» **Problem requirements**
Find the string "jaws" in the records. Copy every line it appears in.

____ Data section

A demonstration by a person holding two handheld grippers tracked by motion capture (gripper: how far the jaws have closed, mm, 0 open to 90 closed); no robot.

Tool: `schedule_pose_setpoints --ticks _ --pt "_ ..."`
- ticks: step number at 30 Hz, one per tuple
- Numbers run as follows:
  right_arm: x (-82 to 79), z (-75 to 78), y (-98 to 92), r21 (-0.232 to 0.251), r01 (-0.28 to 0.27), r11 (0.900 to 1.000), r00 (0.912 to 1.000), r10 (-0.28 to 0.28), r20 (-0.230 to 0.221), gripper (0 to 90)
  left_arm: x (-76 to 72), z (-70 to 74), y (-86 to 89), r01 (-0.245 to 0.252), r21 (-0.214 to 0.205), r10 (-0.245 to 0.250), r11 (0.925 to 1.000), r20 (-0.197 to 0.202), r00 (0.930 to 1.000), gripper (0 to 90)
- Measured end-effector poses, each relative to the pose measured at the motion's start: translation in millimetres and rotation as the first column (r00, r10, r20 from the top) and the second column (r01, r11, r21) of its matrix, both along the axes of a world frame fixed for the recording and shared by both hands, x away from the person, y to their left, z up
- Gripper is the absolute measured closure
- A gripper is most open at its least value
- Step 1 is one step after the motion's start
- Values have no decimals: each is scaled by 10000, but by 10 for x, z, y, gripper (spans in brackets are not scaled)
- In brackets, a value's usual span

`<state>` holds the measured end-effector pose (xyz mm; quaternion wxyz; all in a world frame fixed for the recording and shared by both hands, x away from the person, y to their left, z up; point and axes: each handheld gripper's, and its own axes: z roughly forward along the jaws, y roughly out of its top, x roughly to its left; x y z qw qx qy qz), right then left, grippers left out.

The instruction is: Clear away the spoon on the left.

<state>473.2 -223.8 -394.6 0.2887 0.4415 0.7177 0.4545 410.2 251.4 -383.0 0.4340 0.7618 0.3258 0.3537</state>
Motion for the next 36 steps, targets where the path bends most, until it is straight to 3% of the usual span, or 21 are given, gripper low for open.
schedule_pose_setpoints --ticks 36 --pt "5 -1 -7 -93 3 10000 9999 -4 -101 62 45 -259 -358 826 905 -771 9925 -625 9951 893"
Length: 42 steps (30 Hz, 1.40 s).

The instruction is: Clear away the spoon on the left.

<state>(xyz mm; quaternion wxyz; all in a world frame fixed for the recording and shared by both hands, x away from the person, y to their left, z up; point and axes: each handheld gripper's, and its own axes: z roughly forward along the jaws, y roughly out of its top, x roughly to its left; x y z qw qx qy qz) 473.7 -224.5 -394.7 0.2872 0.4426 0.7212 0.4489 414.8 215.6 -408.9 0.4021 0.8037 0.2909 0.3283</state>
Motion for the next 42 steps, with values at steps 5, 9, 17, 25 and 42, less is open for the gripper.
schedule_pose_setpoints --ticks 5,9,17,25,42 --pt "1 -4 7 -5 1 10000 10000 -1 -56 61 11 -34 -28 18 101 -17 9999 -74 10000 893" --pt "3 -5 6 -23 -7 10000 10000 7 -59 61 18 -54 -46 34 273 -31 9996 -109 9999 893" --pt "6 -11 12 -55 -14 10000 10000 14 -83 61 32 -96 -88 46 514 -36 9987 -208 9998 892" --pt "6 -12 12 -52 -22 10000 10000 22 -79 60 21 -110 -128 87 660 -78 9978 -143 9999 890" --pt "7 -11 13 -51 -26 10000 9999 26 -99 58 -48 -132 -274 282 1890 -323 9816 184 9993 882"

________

» **Output for this task**
A demonstration by a person holding two handheld grippers tracked by motion capture (gripper: how far the jaws have closed, mm, 0 open to 90 closed); no robot.
`<state>` holds the measured end-effector pose (xyz mm; quaternion wxyz; all in a world frame fixed for the recording and shared by both hands, x away from the person, y to their left, z up; point and axes: each handheld gripper's, and its own axes: z roughly forward along the jaws, y roughly out of its top, x roughly to its left; x y z qw qx qy qz), right then left, grippers left out.
<state>(xyz mm; quaternion wxyz; all in a world frame fixed for the recording and shared by both hands, x away from the person, y to their left, z up; point and axes: each handheld gripper's, and its own axes: z roughly forward along the jaws, y roughly out of its top, x roughly to its left; x y z qw qx qy qz) 473.7 -224.5 -394.7 0.2872 0.4426 0.7212 0.4489 414.8 215.6 -408.9 0.4021 0.8037 0.2909 0.3283</state>

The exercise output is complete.